Every line in the data below that holds "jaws" should be found and copied.

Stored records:
= = = = =

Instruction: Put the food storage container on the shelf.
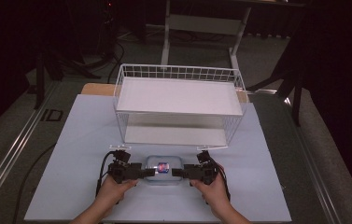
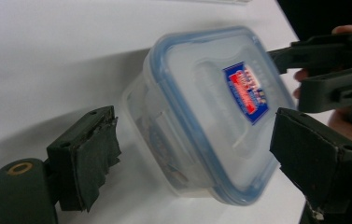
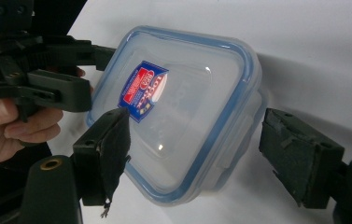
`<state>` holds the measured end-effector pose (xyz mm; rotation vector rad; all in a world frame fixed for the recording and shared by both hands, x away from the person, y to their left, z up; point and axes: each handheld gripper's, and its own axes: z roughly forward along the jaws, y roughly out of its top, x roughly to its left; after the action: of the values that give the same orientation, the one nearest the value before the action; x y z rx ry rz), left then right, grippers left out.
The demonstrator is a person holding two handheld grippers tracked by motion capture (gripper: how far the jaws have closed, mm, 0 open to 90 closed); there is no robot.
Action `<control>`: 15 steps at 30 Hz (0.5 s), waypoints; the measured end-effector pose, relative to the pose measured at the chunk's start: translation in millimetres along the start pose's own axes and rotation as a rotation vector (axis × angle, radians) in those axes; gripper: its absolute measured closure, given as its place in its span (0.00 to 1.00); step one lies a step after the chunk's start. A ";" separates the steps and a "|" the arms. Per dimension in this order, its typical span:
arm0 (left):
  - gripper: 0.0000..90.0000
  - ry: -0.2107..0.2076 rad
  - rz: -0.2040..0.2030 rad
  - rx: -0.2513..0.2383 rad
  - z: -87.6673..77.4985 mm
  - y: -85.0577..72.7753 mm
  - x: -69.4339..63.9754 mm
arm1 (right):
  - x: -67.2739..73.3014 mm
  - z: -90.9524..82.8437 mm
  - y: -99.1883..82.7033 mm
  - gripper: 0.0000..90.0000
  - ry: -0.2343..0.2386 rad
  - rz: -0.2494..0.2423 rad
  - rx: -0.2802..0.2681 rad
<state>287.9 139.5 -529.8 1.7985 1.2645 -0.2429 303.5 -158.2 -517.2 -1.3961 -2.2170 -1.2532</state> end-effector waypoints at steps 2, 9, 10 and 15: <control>0.22 0.009 -0.020 0.006 2.0 -0.6 0.6 | -0.7 1.2 0.3 0.29 0.010 0.020 0.002; 0.35 -0.049 -0.054 0.005 2.4 -0.6 5.7 | -8.9 4.7 -3.6 0.42 0.043 0.117 0.016; 0.35 -0.059 -0.058 0.009 2.5 -0.5 6.1 | -10.6 4.7 -4.1 0.43 0.051 0.127 0.009; 0.41 -0.068 -0.074 0.008 2.8 -0.8 4.8 | -15.2 3.2 -3.5 0.47 0.072 0.159 0.011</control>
<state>290.2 140.6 -534.7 1.7371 1.2851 -0.3486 309.2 -165.8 -530.0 -1.4669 -2.0199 -1.2154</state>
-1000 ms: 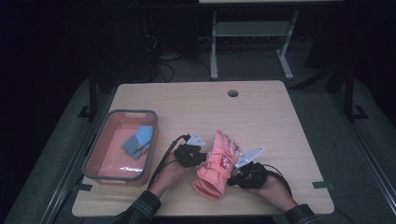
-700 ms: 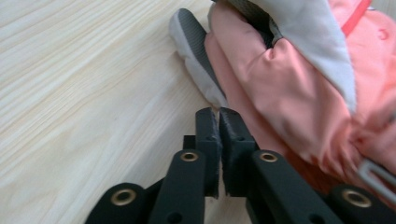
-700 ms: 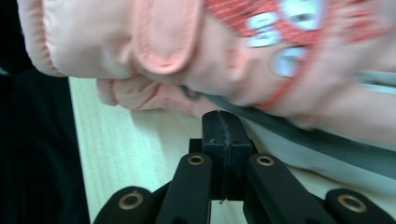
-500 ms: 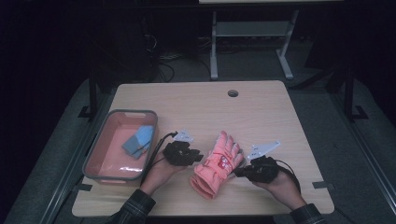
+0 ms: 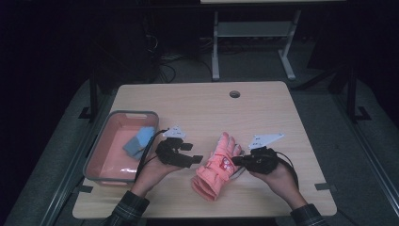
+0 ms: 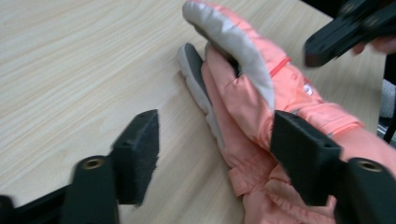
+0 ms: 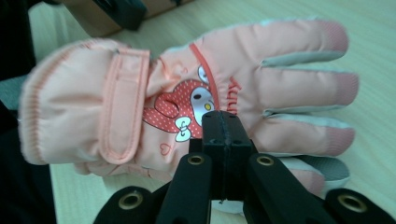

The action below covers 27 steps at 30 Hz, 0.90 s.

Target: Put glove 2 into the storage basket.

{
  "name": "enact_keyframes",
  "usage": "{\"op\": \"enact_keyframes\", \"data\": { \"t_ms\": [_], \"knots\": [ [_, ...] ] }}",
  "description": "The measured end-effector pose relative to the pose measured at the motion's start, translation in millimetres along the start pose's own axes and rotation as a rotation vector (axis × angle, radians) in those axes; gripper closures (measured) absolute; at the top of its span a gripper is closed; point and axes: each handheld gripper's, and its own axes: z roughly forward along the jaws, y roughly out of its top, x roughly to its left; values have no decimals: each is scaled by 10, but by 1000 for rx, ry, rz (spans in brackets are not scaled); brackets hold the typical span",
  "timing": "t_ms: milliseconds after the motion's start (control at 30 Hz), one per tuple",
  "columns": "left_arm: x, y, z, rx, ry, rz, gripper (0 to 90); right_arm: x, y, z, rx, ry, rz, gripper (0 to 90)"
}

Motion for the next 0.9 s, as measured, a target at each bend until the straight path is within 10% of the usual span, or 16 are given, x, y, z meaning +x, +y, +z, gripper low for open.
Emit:
{"op": "enact_keyframes", "data": {
  "t_ms": [900],
  "knots": [
    [-220, 297, 446, 51, -29, 99, 158, 88, -74, 433, 148, -100, -42, 900]
  ]
}}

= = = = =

# ANSWER TO THIS PROBLEM
`<state>` holds the measured end-effector pose (xyz mm; rotation vector rad; all in a world frame fixed for the recording and shared by both hands, x away from the person, y to their left, z up; point and axes: each handheld gripper's, and its own axes: z roughly forward along the jaws, y roughly out of its top, x roughly to its left; after the action: of the values that give the same orientation, the one nearest the value before the action; x y z rx ry rz), left then right, grippers left out.
The demonstrator is a person holding two handheld grippers tracked by motion capture (gripper: how far the jaws have closed, mm, 0 open to 90 closed); there is no robot.
  "description": "The measured end-effector pose relative to the pose measured at the motion's start, translation in millimetres along the start pose's own axes and rotation as a rotation vector (axis × angle, radians) in those axes; gripper closures (measured) absolute; at the top of its span a gripper is closed; point and axes: each handheld gripper's, and its own axes: z roughly forward along the jaws, y roughly out of its top, x roughly to its left; values have no decimals: each is scaled by 10, but by 1000 for rx, ry, rz (spans in brackets are not scaled); brackets hold the typical span",

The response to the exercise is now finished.